Have you heard that cell phones cause cancer? Or that microwave ovens expose you to radiation? The more important question may be: Do you believe what you heard?
If you have been told to button up before you catch your death of cold, you’ve heard health misinformation.
But while we know that colds are caused by viruses, not chilly temperatures, health fallacies still flourish.
Dino Rumoro, DO, acting chairperson of the Department of Emergency Medicine at Rush University Medical Center, helps distinguish health fact from common fiction.
1. Cell phones cause brain tumors. “Nothing in the medical literature demonstrates any relationship between cell phone use and brain tumors, ” Rumoro says.
Cell phones operate with radio frequencies; they don’t put out ionizing radiation, the type that damages DNA.
Although there is little to suggest that cell phone use causes brain cancer, it’s OK to be cautious.
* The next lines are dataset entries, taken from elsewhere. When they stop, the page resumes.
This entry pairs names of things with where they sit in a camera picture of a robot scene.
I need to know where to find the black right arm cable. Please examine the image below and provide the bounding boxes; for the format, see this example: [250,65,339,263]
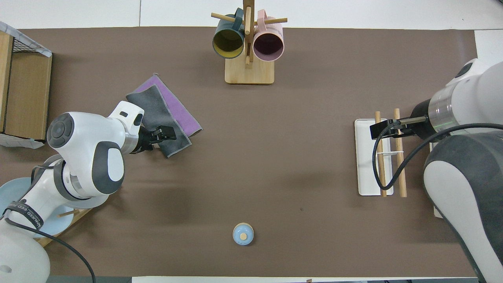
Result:
[371,120,503,191]

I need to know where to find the white towel rack wooden bars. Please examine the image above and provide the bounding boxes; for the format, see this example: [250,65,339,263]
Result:
[354,108,408,198]

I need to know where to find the white paper wrap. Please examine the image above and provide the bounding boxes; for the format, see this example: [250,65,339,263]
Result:
[0,134,44,149]

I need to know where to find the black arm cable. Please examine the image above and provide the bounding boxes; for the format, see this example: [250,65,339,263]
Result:
[371,120,503,191]
[3,202,97,283]

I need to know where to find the wooden shelf box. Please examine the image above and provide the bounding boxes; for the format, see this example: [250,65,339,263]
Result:
[0,31,53,141]

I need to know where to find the light blue plate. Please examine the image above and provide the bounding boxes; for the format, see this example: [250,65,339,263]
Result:
[0,178,79,239]

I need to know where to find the wooden plate rack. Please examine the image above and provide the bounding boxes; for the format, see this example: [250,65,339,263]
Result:
[37,208,94,248]

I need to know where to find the purple and grey towel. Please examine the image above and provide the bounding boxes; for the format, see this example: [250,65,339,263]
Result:
[126,73,203,158]

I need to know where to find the black wire basket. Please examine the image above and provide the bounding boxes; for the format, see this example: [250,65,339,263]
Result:
[8,35,33,54]

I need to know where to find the brown table mat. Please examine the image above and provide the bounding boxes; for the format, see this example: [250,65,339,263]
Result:
[0,27,481,277]

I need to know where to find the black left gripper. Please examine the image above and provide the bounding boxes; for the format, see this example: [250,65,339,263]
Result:
[130,125,177,154]

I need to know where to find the pink mug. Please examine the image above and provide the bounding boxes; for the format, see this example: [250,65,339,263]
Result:
[253,10,285,62]

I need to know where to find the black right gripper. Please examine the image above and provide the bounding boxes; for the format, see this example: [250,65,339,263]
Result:
[369,98,436,140]

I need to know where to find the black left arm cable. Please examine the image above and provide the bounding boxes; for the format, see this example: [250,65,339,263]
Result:
[3,202,97,283]

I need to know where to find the blue call bell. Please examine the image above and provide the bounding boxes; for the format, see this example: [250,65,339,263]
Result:
[232,222,255,246]

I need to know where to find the wooden mug tree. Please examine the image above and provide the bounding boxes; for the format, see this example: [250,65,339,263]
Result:
[211,0,288,85]

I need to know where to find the dark teal mug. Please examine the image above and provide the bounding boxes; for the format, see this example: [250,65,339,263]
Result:
[212,8,246,59]

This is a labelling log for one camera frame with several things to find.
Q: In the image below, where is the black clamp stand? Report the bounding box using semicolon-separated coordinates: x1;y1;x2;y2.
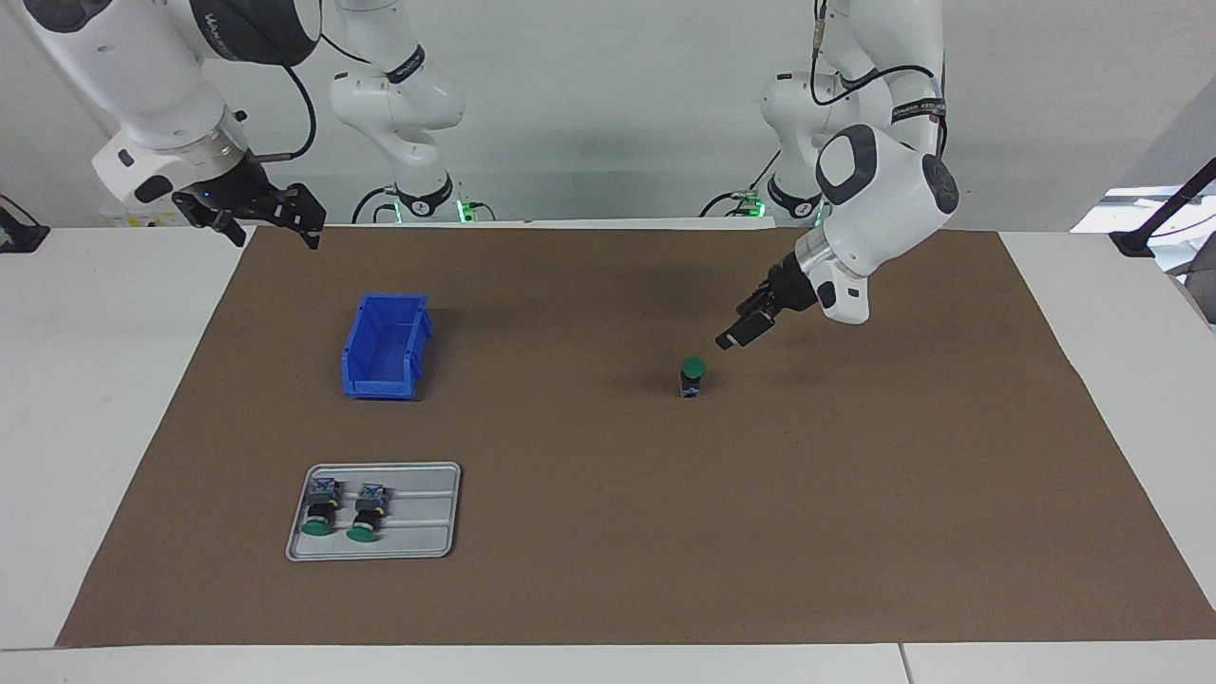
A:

This technology is still relatively new — too new, in fact, to have performed long-term studies on its effects.
So if you are the cautious type, you may want to use landlines when possible and a hands-free device with your cell phone to keep it away from your head, Rumoro says.
2. Televisions and microwave ovens expose you to dangerous radiation. “Typically, these are pretty safe devices — especially now, ” Rumoro says.
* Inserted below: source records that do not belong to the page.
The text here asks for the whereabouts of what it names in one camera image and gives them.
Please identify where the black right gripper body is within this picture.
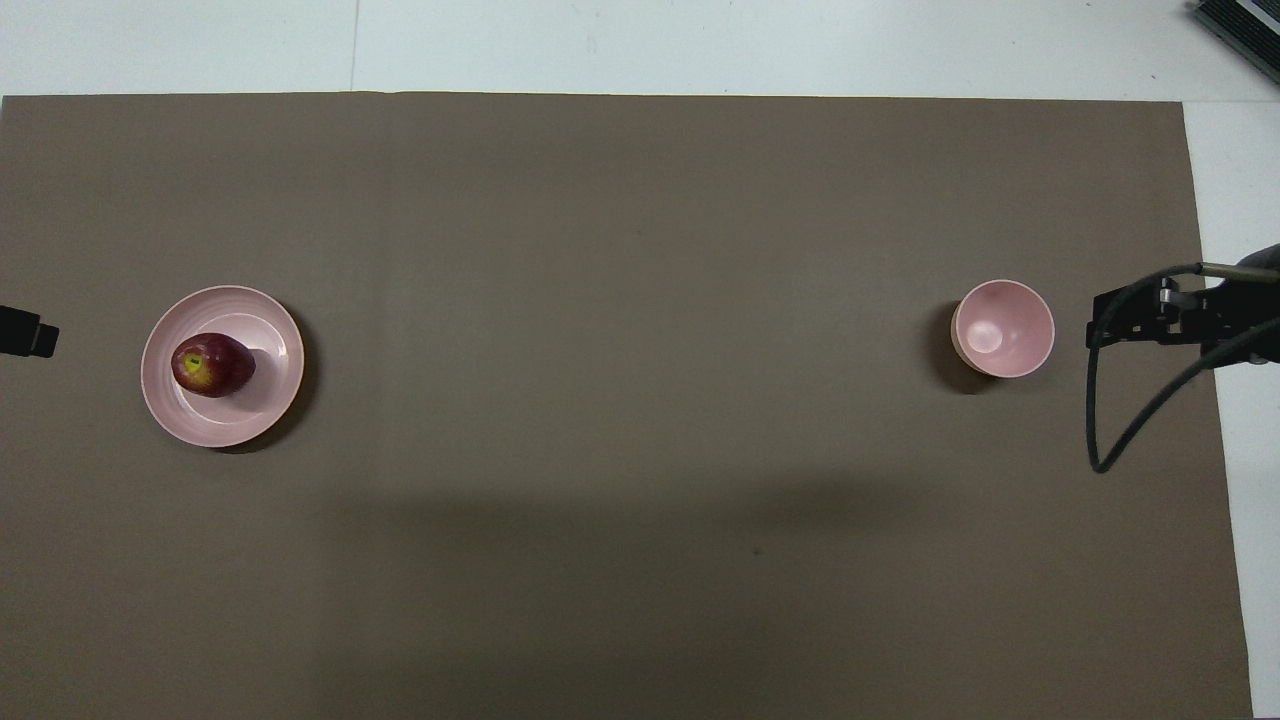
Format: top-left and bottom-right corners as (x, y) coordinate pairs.
(1160, 275), (1246, 346)

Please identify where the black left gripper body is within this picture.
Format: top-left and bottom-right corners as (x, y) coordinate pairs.
(0, 305), (41, 356)

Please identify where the red apple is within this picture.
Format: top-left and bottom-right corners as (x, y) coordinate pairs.
(171, 333), (257, 399)

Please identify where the pink bowl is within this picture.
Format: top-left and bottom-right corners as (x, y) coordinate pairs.
(950, 279), (1056, 380)

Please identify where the pink plate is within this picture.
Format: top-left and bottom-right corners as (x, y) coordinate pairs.
(140, 285), (306, 449)

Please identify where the dark ribbed device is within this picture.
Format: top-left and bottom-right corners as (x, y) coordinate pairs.
(1193, 0), (1280, 58)

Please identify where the brown table mat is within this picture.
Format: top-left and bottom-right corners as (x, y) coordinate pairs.
(0, 92), (1256, 720)

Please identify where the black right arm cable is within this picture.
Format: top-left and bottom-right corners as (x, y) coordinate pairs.
(1087, 262), (1280, 474)

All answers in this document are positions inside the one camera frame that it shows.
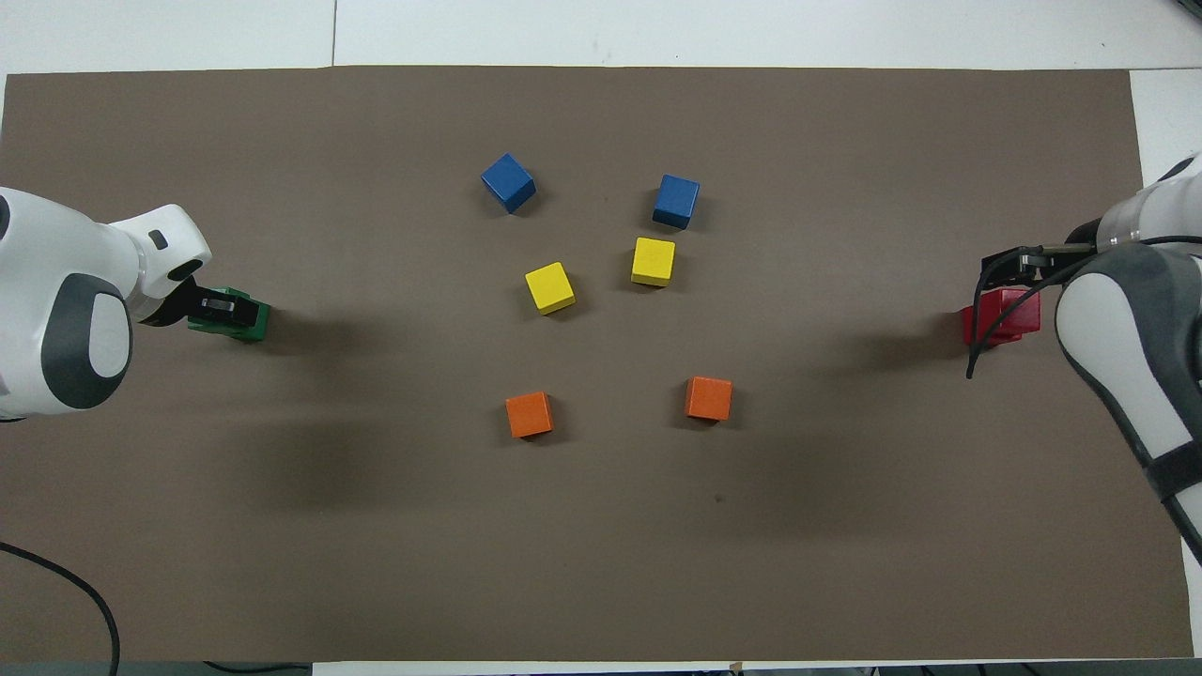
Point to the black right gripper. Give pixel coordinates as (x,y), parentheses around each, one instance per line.
(1071,246)

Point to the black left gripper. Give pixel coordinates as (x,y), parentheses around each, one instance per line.
(178,302)

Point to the green wooden cube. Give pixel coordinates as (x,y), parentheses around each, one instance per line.
(261,324)
(246,299)

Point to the red wooden cube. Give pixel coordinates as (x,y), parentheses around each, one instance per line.
(1019,310)
(981,333)

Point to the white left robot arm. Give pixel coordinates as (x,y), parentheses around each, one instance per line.
(66,300)

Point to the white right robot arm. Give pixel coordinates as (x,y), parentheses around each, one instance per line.
(1136,329)

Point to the blue wooden cube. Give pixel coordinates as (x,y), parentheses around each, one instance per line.
(508,181)
(676,200)

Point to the orange wooden cube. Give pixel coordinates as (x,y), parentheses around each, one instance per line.
(530,414)
(708,398)

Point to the yellow wooden cube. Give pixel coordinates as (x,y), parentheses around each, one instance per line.
(549,286)
(654,261)

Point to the brown table mat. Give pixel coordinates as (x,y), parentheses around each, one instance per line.
(601,526)
Modern televisions emit very little radiation. And as with cell phones, the radiation involved with microwave ovens is nonionizing. Microwave ovens heat food with microwaves, hence the name, which are a form of electromagnetic radiation that causes water molecules in food to vibrate and produce heat.
Federal standards also limit the amount of microwaves that can leak from an oven throughout its lifetime to levels far below those known to harm humans.
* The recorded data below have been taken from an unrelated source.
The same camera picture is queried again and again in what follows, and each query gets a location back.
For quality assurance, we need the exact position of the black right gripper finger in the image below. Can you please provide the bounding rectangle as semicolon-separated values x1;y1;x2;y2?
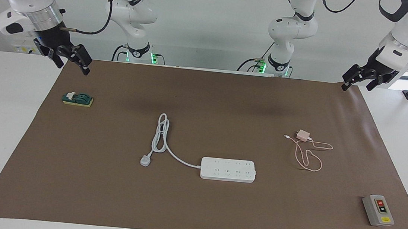
52;55;65;70
78;59;93;77

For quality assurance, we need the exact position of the pink charger adapter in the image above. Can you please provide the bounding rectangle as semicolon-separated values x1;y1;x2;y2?
295;129;312;143

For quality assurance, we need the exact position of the pink charging cable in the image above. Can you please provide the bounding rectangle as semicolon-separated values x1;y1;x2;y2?
280;134;335;174

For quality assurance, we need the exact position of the white power strip with cord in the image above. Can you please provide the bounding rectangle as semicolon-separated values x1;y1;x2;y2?
139;111;261;184

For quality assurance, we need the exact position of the brown table mat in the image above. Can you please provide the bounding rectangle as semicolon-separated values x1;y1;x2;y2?
0;49;408;229

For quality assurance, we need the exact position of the black right arm base cable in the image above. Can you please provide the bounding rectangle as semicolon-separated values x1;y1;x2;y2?
111;43;130;63

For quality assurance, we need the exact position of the black arm base cable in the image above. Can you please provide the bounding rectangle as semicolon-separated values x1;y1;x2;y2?
111;43;130;63
237;39;275;75

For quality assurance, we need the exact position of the green knife switch yellow base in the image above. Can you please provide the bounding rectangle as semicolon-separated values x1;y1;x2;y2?
61;90;94;108

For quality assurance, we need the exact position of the white wall socket box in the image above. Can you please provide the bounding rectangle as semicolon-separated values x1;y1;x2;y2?
11;42;41;55

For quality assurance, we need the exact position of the black left arm base cable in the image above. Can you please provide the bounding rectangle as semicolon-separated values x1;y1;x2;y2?
237;39;275;75

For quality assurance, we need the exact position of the grey push-button switch box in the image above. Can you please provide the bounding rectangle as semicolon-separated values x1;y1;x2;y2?
360;193;397;228

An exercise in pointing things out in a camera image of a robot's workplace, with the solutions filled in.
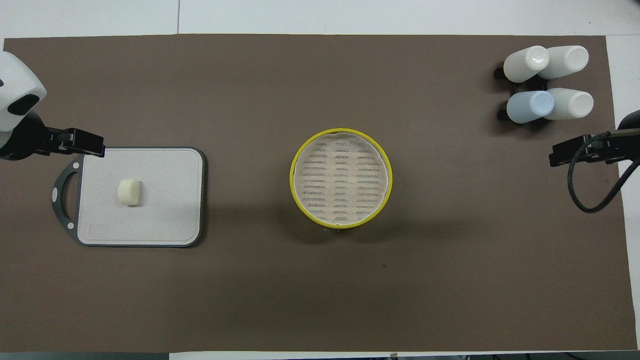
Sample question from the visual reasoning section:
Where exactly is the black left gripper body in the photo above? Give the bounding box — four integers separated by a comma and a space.
0, 111, 51, 161

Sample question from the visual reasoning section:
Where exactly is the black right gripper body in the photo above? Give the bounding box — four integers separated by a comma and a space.
616, 110, 640, 162

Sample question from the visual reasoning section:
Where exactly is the white steamed bun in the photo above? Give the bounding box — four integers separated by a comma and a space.
117, 178, 143, 207

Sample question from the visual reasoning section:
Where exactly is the yellow rimmed steamer basket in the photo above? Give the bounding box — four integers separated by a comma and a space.
290, 128, 393, 226

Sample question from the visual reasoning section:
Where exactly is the yellow bamboo steamer basket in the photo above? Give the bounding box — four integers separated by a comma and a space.
291, 185, 392, 232

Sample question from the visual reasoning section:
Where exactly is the white plastic cup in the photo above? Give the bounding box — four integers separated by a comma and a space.
503, 45, 550, 84
537, 45, 590, 80
544, 88, 595, 121

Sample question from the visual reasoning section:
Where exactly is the light blue plastic cup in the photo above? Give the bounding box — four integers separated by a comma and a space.
506, 90, 555, 125

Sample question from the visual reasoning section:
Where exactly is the grey-rimmed white cutting board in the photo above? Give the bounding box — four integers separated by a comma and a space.
51, 146, 207, 248

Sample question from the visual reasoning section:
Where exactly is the black cup rack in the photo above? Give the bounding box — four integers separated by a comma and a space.
494, 62, 518, 122

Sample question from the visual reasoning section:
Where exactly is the brown table mat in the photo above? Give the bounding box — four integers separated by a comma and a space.
0, 34, 637, 354

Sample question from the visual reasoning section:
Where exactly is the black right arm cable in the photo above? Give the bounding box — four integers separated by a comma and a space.
567, 131, 640, 214
3. Microwaving food in plastic containers releases chemicals into your food. It’s actually true that components of plastics can seep into food, but at a level well within the margin of safety, according to the U.S. Food and Drug Administration.
However, it’s generally best to avoid microwaving plastics that aren’t labeled “microwave safe,” Rumoro says. Inappropriately microwaving certain plastics could cause plastic to melt and burn you, or actually melt onto your food.
4. Breathing steam from instant popcorn can cause “popcorn lung.” This story began circulating after workers in a microwave popcorn factory contracted bronchiolitis obliterans, a rare lung disease known informally as popcorn lung. The disease was traced to inhalation of high levels of diacetyl, a chemical used to give microwave popcorn its buttery flavoring. For typical consumers, though, there appears to be no cause for alarm, Rumoro says.